Avec la souris de son ordinateur, Aimé Conigliaro étire chaque trait d'un visage. Sur l'écran, s'affiche la photo d'un enfant, Thomas, disparu il y a douze ans. À partir de 27 mesures spécifiques, l'expert positionne des points rouges sur l’ensemble du visage du jeune garçon. "Ensuite, on demande au tableur, en fonction de l’âge du vieillissement souhaité de nous donner de nouveaux points anthropométriques", explique-t-il. Les nouveaux repères s'affichent en vert et tracent les contours d'un visage mûri, passé de 13 à 25 ans. Le visage s’allonge, le nez va s’épater un peu plus. Seuls les fossettes et les yeux restent inchangés, lors du passage à l'âge adulte. 

La ressemblance familiale utilisée

Pour la deuxième étape de la transformation la plus réaliste possible d'un visage, Aimé Conigliaro demande aux parents des photos d'eux-mêmes, à l'âge qu'aurait leur enfant aujourd'hui. "On va faire un morphing entre le papa et la maman, dans une proportion de 60/40 ou de 70/30, en fonction de la ressemblance avec les parents", explique-t-il. Un visage hybride est alors mélangé avec celui de l’enfant vieilli. "Nous ne sommes pas loin de la vérité", dit-il. Si Aimé Conigliaro est assez sûr de son résultat, c'est qu'il s'est beaucoup exercé avec d’anciennes photos d'enfants de ses collègues. Cet entraînement lui a permis de valider sa méthode.

L'espoir d'un dénouement

Malgré ce travail minutieux et précis, il reste rare que les enfants dont il mûrit les visages soient retrouvés. "J’ai eu deux affaires résolues, dont l'une avec un enfant retrouvé en Angleterre.
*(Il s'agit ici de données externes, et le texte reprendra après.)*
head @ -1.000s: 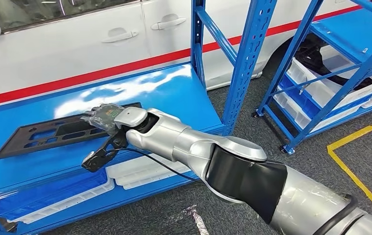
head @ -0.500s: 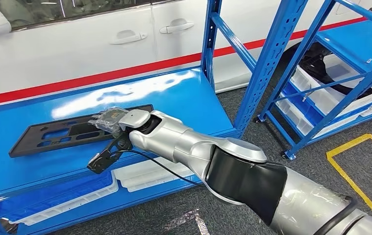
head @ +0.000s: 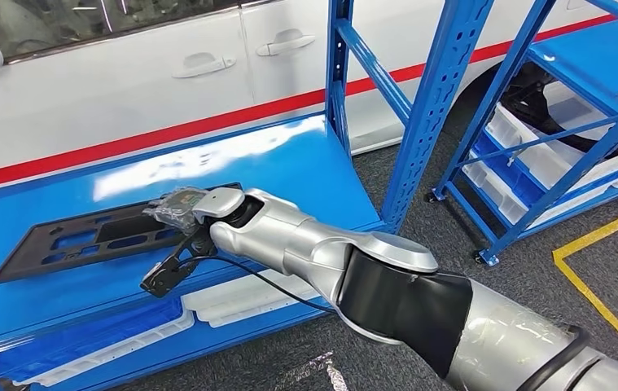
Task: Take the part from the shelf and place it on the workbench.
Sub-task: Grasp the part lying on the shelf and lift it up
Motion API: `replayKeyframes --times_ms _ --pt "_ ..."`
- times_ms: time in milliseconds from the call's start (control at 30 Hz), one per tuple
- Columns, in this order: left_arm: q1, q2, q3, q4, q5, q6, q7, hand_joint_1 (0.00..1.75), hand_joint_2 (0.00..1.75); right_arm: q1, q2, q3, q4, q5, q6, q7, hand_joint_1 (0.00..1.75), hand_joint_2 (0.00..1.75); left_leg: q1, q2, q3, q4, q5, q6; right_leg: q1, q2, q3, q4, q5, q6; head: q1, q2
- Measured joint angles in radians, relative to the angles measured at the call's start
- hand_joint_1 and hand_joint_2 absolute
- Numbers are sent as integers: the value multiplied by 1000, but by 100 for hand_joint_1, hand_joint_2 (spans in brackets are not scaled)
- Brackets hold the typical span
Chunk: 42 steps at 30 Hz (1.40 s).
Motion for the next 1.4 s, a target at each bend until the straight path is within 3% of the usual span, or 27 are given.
replayKeyframes --times_ms 67,133,200,300,333,400,467,500,533,567,633,667,800,867,933,1000,1033,1067,1133,1167,1300,1333,1400 --pt "1 0 0 0 0 0 1 0 0 0 2 0 2 -2 1 0 0 175 1 1 47 -123 79 3 0 1 11 1 -9 3 0 0" --pt "-1 0 0 0 1 0 0 0 0 -1 5 1 2 -3 1 -1 0 175 -4 1 102 -236 118 13 3 2 19 0 -17 11 -1 0" --pt "-3 0 0 0 1 0 0 0 0 -2 7 1 4 -4 1 -1 0 175 -11 -1 119 -263 113 25 5 2 22 -3 -20 21 -2 0" --pt "-2 0 0 0 1 1 0 0 0 -3 10 2 5 -6 1 -2 0 175 -6 -1 133 -277 113 43 5 0 23 6 -32 38 -1 0" --pt "-2 0 0 0 2 1 0 0 0 -5 10 3 5 -7 1 -2 0 175 -3 0 141 -283 113 49 5 -1 10 34 -45 42 0 0" --pt "-4 0 0 0 2 1 0 0 0 -8 10 4 6 -10 2 -2 0 175 -3 1 148 -285 108 58 4 -4 -50 139 -86 47 2 0" --pt "-5 0 -1 0 2 1 0 0 0 -6 10 7 8 -12 2 -2 0 175 -4 0 150 -282 101 63 3 -4 -119 240 -108 48 2 0" --pt "-4 0 -2 0 3 1 0 0 0 -4 10 10 10 -13 2 -2 0 175 -4 0 151 -278 97 63 3 -5 -135 250 -95 48 2 0" --pt "-3 0 -2 0 3 1 0 0 0 -3 9 12 12 -13 2 -2 0 175 -3 -1 153 -273 92 62 2 -5 -130 221 -65 46 2 0" --pt "-2 0 -3 0 4 1 0 0 0 -2 9 14 14 -14 2 -2 0 175 -3 -2 155 -268 85 59 1 -6 -109 163 -26 44 2 0" --pt "-2 -1 -3 0 4 1 0 0 0 -4 10 16 15 -14 3 0 0 175 -6 -3 155 -255 72 49 2 -6 -61 55 20 37 2 0" --pt "-3 -1 -3 0 4 1 0 0 0 -4 10 16 15 -14 5 0 0 175 -8 -4 155 -250 67 44 3 -5 -48 29 25 34 1 0" --pt "-2 -2 -3 0 8 1 1 0 0 -4 12 18 18 -16 18 6 0 175 -7 -2 153 -241 52 26 2 0 -40 17 20 14 0 0" --pt "-4 -3 -3 0 16 1 1 0 0 -4 14 19 18 -16 35 10 0 175 -5 0 119 -168 13 15 -2 -1 -35 13 19 6 -1 0" --pt "-5 -3 -3 0 25 1 1 0 0 -3 15 22 20 -16 51 14 0 175 -4 0 47 -35 -41 6 -1 -1 -33 13 16 1 -1 0" --pt "-1 -3 -3 0 28 1 2 0 0 0 15 25 23 -16 60 16 0 175 -3 0 -2 37 -47 5 2 0 -31 14 13 -2 -1 0" --pt "0 -3 -3 0 29 1 2 0 0 1 15 26 24 -16 65 16 0 175 -3 0 1 17 -20 7 3 1 -29 15 11 -2 -1 0" --pt "1 -4 -3 0 30 2 2 0 0 1 15 27 25 -16 74 17 0 175 -4 0 23 -41 20 11 3 1 -26 16 9 -2 -1 0" --pt "-1 -3 -3 0 35 3 -1 0 0 0 16 35 27 -16 110 20 0 175 -9 0 90 -186 85 24 6 2 -18 15 5 2 -1 0" --pt "-2 -2 -3 0 38 4 -4 0 0 0 16 39 28 -16 130 23 0 175 -12 0 113 -233 99 29 7 2 -16 14 3 5 -1 0" --pt "-3 -2 -2 0 48 11 -12 0 0 1 16 48 32 -18 163 38 0 175 -14 0 136 -270 101 46 10 1 -13 12 -2 25 0 0" --pt "-2 -2 -2 0 49 12 -14 0 0 0 16 48 33 -19 163 41 0 175 -11 0 140 -276 104 51 10 0 -19 28 -13 30 1 0" --pt "-2 -2 -2 0 50 12 -16 0 0 -1 16 50 36 -21 163 46 0 175 -7 2 146 -283 107 57 9 -2 -63 122 -64 39 2 0"
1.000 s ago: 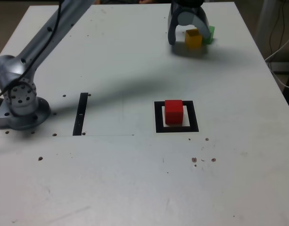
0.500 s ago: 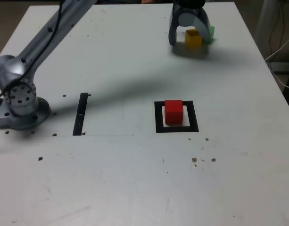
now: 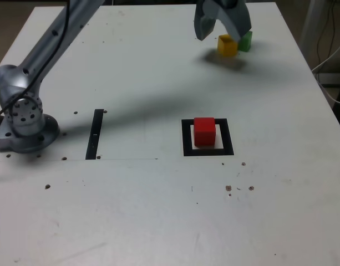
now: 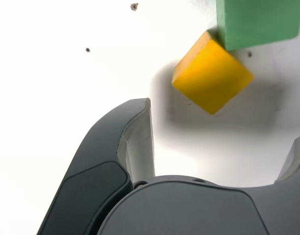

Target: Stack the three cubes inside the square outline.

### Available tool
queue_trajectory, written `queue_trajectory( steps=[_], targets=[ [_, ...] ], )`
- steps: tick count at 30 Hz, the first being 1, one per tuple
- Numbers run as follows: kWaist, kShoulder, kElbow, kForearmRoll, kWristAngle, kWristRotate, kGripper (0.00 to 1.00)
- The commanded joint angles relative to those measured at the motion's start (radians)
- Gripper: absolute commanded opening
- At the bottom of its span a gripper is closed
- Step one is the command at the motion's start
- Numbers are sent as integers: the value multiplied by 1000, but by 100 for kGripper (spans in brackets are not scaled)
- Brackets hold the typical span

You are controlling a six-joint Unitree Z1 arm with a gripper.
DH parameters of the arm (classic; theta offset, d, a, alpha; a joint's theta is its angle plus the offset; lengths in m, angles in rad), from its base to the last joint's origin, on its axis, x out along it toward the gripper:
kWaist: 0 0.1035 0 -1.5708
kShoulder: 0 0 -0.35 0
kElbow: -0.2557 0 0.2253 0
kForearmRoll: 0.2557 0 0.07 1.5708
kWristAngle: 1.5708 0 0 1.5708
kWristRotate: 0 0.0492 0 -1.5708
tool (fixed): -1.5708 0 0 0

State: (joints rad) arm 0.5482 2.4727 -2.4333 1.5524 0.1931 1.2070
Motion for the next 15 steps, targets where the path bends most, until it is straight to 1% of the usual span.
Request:
queue_trajectory(
  steps=[1,4,9,15],
  targets=[
    [1,20,-7,5,4,176,100],
    [1,34,-22,-4,15,234,100],
    [1,50,-39,-31,40,284,98],
    [1,69,-34,-54,43,314,94]
  ],
)
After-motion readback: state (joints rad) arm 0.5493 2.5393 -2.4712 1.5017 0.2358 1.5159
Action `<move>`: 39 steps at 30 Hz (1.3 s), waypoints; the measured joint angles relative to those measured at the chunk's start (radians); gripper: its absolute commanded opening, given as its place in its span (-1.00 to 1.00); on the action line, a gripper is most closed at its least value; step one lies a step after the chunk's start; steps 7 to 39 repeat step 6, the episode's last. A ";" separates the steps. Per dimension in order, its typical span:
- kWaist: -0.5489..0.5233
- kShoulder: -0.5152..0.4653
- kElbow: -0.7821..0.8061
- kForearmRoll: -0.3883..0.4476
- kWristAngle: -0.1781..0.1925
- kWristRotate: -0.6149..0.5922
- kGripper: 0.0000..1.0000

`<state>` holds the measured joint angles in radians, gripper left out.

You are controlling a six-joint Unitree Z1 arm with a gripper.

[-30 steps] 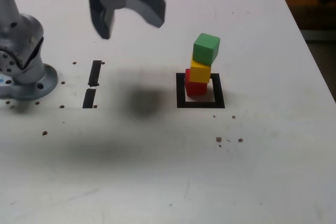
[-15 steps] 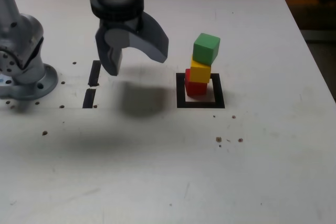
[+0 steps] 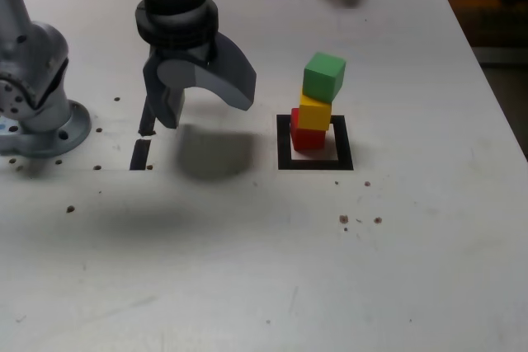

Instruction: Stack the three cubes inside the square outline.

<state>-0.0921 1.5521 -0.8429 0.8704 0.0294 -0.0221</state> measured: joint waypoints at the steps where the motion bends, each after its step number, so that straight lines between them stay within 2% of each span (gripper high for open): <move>1: -0.001 0.002 0.001 -0.004 0.000 0.000 0.99; 6: -0.014 0.035 0.000 -0.019 0.000 -0.003 0.99; 39: -0.014 0.035 0.000 -0.019 0.000 -0.003 0.99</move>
Quand cela arrive, ça nous remplit de joie bien sûr", déclare-t-il. Aimé Conigliaro a l'impression de connaître les enfants dont les visages s'affichent si souvent devant lui. "Je leur parle en leur disant ce que je vais faire, pour me donner aussi un peu de courage", confie-t-il. Son travail est important pour des parents dans la souffrance. Il est la preuve que le dossier n'est pas clos, que l'enquête continue, et que l'espoir, même infime, reste permis.